Current State of LLMs

To most people, LLMs and ChatGPT have become synonymous. The truth is there is a whole world of open-source models and competitors playing the catch up game. This guide will introduce both sides.

Closed-Source Models

OpenAI didn’t create LLMs, but they certainly brought the best out of them. Currently, GPT-4 stands in the lead. Google’s Gemini and Anthropic’s Claude models have comparable performance. These models are “closed-source” because the company owns them.

Though no one knows how these models work, clearly OpenAI has overcome vast engineering challenges. Rough estimations conclude that state of the art hardware would require 110 years to train GPT-4. OpenAI was able to do it in a couple of years. The approximate training cost of GPT-4 is ~$100M, not including previous training, R&D, labor, and internal costs.

Unlike the company name, OpenAI’s models are not open-source. This leads to the number one drawback of these models: data security. Enterprises are hesitant to use these models out of fear their data is stored or used for training purposes. This has recently been addressed with the Azure OpenAI service, where you can sign a BAA to be HIPAA compliant.

Another drawback is the lack of control. OpenAI continues to make changes in the backend for their existing models. In rare situations, OpenAI has decreased the capabilities of their existing models without notifying users. The result is companies experience a drop in performance without realizing why. For production and customer-facing applications, this is a deal-breaker.

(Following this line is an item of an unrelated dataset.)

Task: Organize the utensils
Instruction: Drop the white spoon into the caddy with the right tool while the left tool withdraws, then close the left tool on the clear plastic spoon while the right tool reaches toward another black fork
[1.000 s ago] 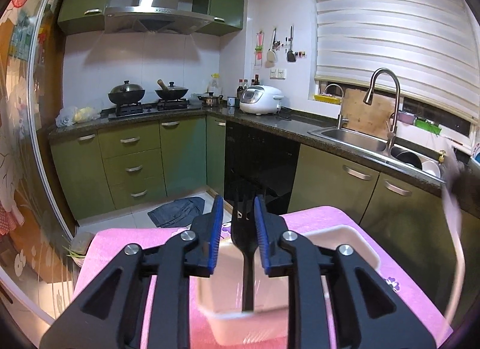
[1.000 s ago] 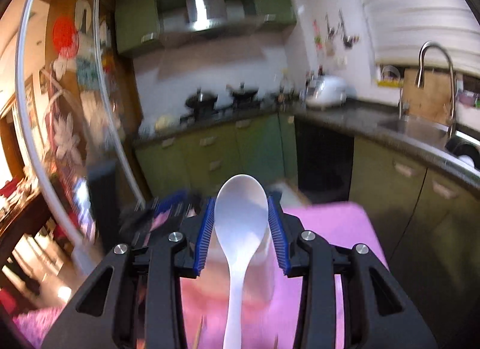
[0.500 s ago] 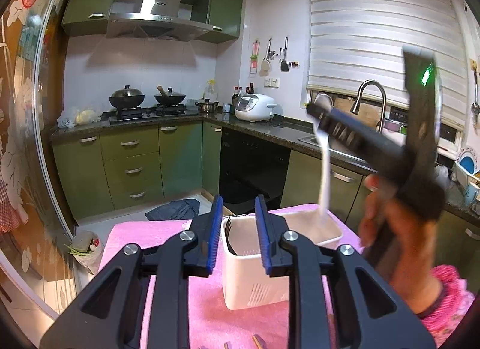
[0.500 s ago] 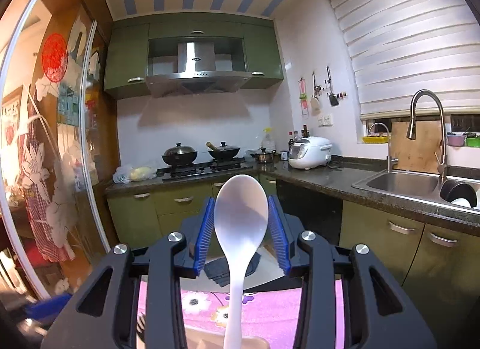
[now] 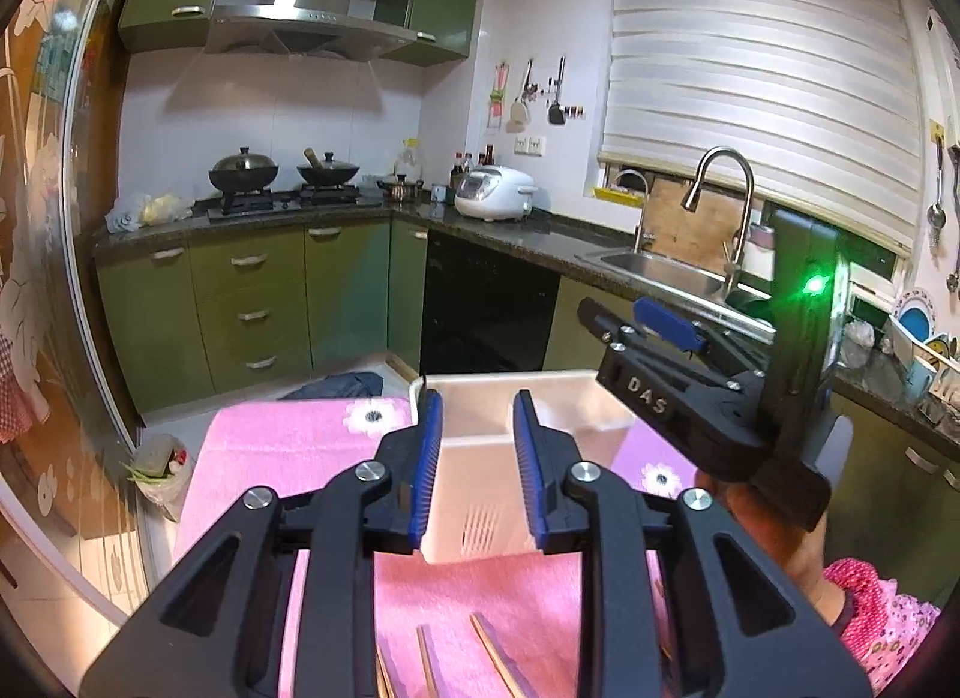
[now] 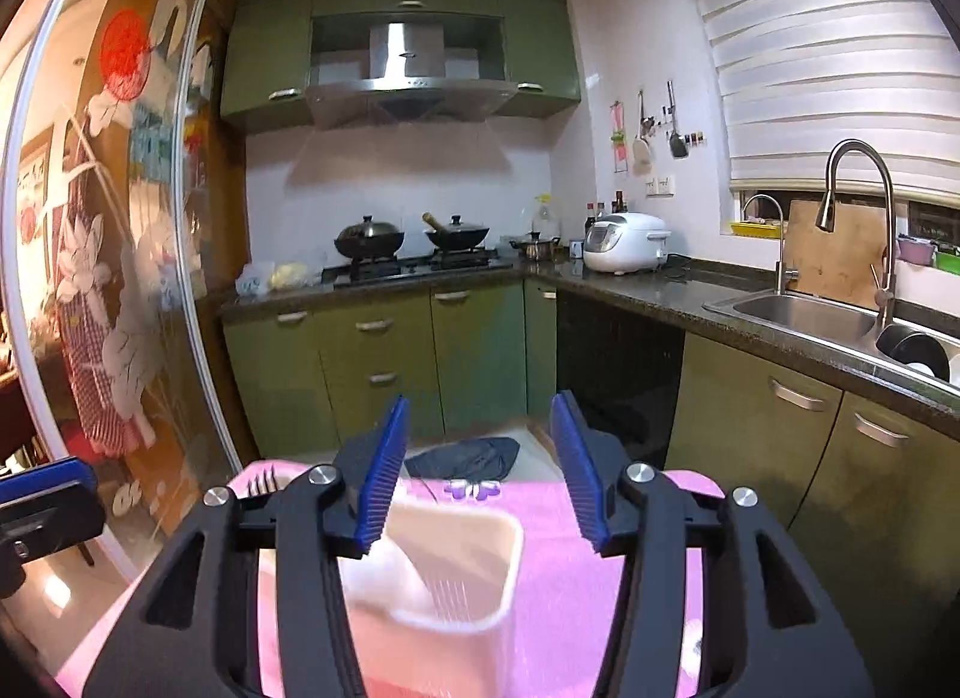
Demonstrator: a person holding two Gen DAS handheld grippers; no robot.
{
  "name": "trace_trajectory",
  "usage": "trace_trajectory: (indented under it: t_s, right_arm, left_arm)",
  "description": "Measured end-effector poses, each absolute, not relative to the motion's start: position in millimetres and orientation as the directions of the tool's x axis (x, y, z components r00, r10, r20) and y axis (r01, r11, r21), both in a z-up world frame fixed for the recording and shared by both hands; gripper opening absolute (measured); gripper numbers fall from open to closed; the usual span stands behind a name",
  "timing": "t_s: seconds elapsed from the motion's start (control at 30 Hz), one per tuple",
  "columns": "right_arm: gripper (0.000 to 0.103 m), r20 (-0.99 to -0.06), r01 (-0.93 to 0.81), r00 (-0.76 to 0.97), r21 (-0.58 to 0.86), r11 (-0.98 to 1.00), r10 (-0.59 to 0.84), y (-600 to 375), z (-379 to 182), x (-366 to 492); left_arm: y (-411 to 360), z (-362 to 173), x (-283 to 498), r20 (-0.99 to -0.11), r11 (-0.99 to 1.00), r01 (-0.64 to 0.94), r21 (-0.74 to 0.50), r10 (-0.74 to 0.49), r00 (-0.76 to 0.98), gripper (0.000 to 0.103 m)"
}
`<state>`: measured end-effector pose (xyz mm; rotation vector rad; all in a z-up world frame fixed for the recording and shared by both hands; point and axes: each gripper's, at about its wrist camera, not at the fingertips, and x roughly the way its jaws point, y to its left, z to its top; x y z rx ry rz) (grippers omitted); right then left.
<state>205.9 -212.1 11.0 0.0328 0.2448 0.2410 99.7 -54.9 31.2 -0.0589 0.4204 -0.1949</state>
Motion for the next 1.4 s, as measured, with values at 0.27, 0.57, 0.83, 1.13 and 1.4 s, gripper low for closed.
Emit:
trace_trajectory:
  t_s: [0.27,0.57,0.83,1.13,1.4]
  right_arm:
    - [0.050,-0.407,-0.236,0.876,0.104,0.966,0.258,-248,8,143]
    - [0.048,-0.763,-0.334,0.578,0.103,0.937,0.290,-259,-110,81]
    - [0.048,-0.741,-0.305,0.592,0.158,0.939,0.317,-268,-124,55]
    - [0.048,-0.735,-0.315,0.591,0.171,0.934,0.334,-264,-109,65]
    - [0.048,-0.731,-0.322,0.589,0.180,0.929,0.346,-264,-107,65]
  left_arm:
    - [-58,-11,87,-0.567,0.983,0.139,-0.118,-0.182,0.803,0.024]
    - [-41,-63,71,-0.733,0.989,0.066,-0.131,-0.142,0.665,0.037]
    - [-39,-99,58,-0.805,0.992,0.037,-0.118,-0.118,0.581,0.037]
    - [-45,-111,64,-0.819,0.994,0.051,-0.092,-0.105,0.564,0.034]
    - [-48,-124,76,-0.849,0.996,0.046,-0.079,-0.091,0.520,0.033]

The high-level recommendation we give is if data privacy is not a mission critical concern, OpenAI and closed-source models should be your choice. These companies abstract away the complexities of infrastructure and model-training while providing best-in-class performance.

Open Source Models

Open-Source models are a hot topic. Universities, startups, and companies are releasing new models with the hope to compete with OpenAI. The truth is harsh: these models are nowhere near the level of sophistication or performance as GPT-4. Though in the past year, significant progress has been made.

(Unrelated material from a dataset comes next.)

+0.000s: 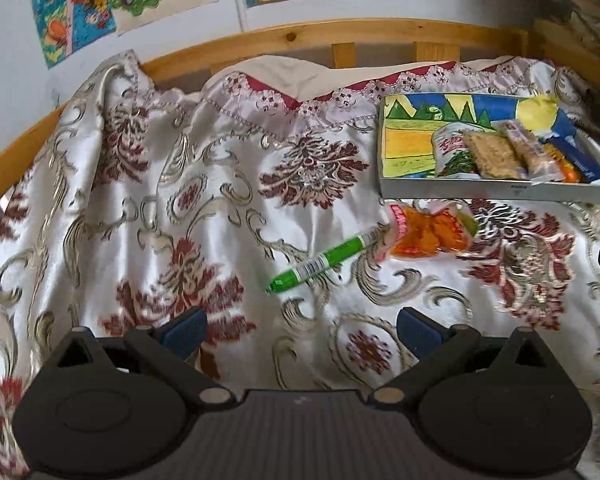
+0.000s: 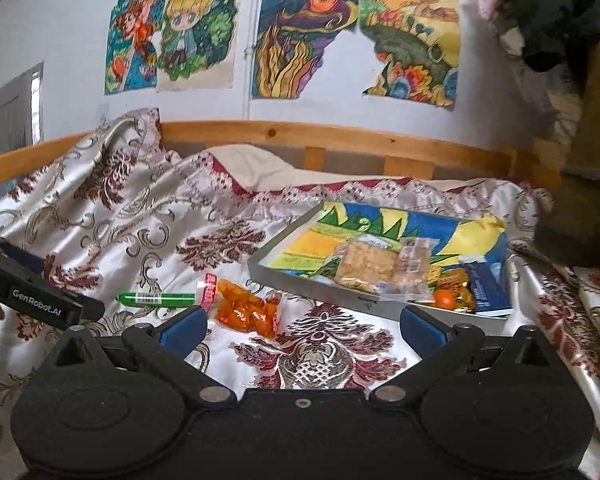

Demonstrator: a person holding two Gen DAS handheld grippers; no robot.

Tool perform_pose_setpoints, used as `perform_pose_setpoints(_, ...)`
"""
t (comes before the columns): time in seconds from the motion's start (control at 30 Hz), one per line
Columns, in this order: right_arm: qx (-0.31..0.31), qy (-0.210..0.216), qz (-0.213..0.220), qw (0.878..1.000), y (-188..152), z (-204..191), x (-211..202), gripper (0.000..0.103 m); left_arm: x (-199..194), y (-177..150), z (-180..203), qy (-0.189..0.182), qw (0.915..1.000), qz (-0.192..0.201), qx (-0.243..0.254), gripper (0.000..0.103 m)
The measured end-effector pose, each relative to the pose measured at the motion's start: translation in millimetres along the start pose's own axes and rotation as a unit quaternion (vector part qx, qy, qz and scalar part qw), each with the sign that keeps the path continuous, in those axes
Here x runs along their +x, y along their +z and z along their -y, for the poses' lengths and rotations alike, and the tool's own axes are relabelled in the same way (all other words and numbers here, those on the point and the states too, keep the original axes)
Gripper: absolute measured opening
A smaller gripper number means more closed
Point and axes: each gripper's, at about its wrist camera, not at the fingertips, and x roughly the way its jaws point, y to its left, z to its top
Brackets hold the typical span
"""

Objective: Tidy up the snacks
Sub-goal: 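Move the left tool to the green stick packet while the right tool approaches the orange snack bag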

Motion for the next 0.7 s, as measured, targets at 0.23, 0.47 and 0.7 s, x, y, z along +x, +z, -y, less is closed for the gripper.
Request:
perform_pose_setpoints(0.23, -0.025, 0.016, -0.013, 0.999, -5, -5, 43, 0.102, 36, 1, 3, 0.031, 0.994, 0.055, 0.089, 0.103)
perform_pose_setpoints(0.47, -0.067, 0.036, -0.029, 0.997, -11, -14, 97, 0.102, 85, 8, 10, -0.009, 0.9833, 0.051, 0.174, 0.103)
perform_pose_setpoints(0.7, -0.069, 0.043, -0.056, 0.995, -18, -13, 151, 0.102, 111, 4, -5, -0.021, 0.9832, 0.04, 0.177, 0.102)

ApplyGPT builds on-premise LLMs for those concerned with data privacy. Though going this route is not impossible, the development process is longer for often subpar results. The prime benefits of Open-Source Models include:

Data privacy: Company is responsible for securing and storing your data. You can invest as much or as little into securing your infrastructure

Greater customization and control: Certain companies can benefit more from training the model from scratch with targeted data. This approach is not recommended as it is expensive, time-consuming, and fragile.

Lower cost at scale: OpenAI API becomes expensive when used at scale (roughly +100 users). Open-Source models are charged hourly regardless of usage. This means 1 million users cost the same as 0 users. More details in the pricing section.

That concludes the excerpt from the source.